- [TASK DESCRIPTION]
Give the whole listing again, exactly as written.

──────────

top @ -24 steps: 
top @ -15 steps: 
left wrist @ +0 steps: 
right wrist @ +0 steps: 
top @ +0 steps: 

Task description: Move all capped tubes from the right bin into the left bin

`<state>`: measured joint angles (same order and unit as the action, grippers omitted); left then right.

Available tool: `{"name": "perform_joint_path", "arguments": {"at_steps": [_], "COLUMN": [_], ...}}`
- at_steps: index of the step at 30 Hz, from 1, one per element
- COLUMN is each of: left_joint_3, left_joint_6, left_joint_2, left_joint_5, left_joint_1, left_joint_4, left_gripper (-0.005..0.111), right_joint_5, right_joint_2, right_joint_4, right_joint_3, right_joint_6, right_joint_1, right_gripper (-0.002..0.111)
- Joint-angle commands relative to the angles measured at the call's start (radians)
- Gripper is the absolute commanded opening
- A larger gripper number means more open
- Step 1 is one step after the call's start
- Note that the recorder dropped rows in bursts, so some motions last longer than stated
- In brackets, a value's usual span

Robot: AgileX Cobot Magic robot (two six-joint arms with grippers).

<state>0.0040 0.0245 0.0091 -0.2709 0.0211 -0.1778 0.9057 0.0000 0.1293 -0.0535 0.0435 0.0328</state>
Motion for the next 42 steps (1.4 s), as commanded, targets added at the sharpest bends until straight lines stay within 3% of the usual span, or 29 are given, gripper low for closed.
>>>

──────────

- [EXERCISE OUTPUT]
top @ -24 steps: 
top @ -15 steps: 
left wrist @ +0 steps: 
right wrist @ +0 steps: 
top @ +0 steps: 

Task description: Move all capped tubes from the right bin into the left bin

`<state>`: measured joint angles (same order and unit as the action, grippers omitted); left then right.

Available tool: `{"name": "perform_joint_path", "arguments": {"at_steps": [_], "COLUMN": [_], ...}}`
- at_steps: index of the step at 30 Hz, from 1, one per element
- COLUMN is each of: left_joint_3, left_joint_6, left_joint_2, left_joint_5, left_joint_1, left_joint_4, left_gripper (-0.005..0.111), right_joint_5, right_joint_2, right_joint_4, right_joint_3, right_joint_6, right_joint_1, right_gripper (-0.002..0.111)
- Joint-angle commands relative to the angles measured at the call's start (radians)
- Gripper is the absolute commanded opening
- A larger gripper number means more open
- Step 1 is one step after the call's start
- Note that the recorder dropped rows in bursts, so some motions last longer than stated
- In brackets, a value's usual span

Robot: AgileX Cobot Magic robot (two six-joint arms with grippers).

<state>0.0040 0.0245 0.0091 -0.2709 0.0211 -0.1778 0.9057 0.0000 0.1293 -0.0535 0.0435 0.0328</state>
Motion for the next 42 steps (1.4 s), as commanded, targets added at the sharpest bends until straight lines stay within 3% of the usual span, or 29 are given, gripper low for closed.
>>>

Nothing remains to be written for this exercise.